For instance, on the first day, you could just take your dog near the car and give them a treat afterward. The next day, make them sit inside the car for a few minutes. Depending on how they react to the car, you can take them out for a short drive around the neighborhood.
If your dog adjusts well to the process, the next step is to plan a short trip with them. It could just be a drive to a dog park a couple of blocks away from your house. Also, don’t forget to reward your dog after each step.
9. Stock Enough Medication
The last thing you want to do on a trip is to hunt for your dog’s medicines in a new city or town. If your dog suffers from any chronic health condition, ask your vet to prescribe sufficient medicines for the entire trip.
Also, check with the vet about medication for motion sickness, anxiety, ticks, infections, and various emergencies. If you don’t have the time to go to a pet store or clinic to fetch these medicines, you can order them online on PetCareRx.com. This is also a good time to order supplies for a handy pet first-aid kit.

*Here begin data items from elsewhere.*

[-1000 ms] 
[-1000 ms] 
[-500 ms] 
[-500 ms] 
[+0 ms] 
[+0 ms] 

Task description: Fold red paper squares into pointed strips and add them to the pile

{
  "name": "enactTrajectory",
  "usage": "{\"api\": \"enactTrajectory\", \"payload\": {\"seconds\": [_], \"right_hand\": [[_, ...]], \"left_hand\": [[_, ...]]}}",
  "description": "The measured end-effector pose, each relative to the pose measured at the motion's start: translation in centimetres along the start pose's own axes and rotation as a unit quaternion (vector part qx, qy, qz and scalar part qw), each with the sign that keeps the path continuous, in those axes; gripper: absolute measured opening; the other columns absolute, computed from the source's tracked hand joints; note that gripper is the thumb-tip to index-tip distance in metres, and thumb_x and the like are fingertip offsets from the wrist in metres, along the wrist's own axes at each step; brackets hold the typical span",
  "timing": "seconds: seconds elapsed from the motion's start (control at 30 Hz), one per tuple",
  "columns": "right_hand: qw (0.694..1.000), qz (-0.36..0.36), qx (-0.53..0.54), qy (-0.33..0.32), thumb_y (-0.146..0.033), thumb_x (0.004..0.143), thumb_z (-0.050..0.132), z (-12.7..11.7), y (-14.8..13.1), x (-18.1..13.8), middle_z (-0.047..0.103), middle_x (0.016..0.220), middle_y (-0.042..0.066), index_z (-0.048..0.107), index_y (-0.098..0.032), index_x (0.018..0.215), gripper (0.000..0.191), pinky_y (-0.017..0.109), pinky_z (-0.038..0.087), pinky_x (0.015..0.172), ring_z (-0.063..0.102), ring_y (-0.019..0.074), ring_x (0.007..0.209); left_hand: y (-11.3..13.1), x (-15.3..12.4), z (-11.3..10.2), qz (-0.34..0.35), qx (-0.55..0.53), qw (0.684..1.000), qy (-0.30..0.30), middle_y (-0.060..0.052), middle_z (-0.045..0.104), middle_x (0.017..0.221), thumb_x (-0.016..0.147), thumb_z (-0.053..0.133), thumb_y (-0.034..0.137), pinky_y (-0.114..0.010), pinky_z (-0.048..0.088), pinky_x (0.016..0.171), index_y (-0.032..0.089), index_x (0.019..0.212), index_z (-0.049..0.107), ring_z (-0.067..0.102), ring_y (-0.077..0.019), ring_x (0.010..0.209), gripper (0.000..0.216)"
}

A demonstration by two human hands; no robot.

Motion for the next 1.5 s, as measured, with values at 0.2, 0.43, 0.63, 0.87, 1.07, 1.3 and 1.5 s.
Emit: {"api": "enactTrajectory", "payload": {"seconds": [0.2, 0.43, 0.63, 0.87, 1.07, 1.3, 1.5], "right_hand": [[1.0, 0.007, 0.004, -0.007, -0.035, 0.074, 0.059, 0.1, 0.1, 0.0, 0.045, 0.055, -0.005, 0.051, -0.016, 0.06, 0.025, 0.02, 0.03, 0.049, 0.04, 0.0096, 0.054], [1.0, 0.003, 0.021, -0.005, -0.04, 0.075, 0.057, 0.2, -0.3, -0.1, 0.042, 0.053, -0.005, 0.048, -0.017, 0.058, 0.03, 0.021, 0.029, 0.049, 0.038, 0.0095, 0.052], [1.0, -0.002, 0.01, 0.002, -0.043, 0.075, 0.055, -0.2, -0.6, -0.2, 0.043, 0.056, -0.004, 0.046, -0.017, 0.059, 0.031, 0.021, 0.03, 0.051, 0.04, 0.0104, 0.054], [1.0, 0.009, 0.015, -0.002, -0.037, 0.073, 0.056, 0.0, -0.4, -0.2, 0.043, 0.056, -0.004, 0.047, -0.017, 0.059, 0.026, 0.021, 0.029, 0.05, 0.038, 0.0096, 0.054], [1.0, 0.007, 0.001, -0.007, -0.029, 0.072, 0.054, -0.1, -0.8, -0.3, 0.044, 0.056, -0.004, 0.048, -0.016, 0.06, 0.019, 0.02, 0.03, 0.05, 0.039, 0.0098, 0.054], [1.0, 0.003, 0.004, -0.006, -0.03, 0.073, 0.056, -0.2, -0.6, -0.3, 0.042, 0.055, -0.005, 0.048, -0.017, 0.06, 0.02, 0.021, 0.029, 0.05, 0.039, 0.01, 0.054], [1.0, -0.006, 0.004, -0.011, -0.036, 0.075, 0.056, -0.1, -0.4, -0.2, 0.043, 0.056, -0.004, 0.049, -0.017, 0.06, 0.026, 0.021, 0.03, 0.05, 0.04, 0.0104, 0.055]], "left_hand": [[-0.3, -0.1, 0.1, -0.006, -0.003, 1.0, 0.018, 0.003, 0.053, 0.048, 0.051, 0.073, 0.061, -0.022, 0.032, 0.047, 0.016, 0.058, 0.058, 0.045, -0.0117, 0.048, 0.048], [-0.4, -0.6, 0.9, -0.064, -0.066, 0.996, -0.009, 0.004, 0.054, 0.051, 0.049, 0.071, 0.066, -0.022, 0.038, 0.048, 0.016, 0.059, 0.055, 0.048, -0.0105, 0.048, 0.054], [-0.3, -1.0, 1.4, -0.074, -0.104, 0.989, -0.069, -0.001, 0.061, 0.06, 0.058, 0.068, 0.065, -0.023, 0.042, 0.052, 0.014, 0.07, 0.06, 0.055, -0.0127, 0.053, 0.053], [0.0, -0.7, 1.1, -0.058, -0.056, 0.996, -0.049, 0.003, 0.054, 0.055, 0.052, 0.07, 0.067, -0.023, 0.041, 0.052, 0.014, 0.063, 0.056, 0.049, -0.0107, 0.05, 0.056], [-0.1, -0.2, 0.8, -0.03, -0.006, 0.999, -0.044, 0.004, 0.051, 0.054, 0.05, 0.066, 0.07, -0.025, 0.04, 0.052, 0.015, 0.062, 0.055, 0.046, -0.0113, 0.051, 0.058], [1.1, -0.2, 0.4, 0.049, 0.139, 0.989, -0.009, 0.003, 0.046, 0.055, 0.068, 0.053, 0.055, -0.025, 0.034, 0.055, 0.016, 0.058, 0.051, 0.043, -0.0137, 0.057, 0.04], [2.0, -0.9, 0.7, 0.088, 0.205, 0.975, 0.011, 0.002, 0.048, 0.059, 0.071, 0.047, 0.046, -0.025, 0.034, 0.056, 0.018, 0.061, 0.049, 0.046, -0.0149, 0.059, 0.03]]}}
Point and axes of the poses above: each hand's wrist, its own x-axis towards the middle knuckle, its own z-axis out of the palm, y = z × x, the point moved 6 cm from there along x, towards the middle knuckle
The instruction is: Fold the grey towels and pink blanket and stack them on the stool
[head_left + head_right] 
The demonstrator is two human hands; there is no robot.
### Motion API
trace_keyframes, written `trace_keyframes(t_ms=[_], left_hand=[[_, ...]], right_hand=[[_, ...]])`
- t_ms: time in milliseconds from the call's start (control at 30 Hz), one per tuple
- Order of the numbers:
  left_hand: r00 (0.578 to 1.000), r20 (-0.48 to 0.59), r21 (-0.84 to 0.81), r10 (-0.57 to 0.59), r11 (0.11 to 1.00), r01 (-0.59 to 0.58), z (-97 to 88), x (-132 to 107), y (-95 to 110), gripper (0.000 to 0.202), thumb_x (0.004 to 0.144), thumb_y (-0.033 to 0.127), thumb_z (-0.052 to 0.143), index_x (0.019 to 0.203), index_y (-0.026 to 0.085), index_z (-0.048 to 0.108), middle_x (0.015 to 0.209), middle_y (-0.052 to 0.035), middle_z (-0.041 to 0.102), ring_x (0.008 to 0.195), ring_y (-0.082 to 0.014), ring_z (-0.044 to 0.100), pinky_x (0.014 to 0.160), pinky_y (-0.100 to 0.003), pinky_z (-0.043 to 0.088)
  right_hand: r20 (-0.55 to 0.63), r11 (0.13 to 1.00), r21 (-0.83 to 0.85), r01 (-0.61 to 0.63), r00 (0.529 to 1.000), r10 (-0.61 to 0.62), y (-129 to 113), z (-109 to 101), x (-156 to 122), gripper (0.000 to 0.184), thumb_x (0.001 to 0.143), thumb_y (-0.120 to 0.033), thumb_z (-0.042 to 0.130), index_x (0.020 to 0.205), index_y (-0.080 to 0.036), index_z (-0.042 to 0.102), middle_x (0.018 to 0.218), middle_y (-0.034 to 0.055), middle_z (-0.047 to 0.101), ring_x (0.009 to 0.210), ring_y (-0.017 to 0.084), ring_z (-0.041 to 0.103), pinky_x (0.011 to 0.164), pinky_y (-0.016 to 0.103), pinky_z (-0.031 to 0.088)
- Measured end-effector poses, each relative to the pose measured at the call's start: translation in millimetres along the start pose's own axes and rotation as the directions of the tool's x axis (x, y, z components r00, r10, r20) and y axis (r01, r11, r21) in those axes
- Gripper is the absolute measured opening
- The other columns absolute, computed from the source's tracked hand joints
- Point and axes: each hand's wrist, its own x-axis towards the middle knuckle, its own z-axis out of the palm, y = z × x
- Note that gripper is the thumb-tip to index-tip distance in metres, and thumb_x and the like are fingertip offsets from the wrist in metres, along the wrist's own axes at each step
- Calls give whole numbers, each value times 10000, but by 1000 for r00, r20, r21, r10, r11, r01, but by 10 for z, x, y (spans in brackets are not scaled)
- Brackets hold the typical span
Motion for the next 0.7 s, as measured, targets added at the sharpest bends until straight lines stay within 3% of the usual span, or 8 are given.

10. Plan Your Route & Itinerary
You can’t go on a road trip without first checking the route and planning a tentative itinerary. This is all the more important when your canine friend is accompanying you on the journey. Once you have a clear idea of the route, check the weather and road conditions.
Also, find out if there are enough pet-friendly places to make pit stops during the trip. Check for open areas, such as parks, where your pet can relieve himself or herself.
Likewise, if you intend to be on the road for more than a day, make sure you design a dog-friendly itinerary. The key is to give your dog enough time to recover from the exhaustion and stress of a day-long car ride.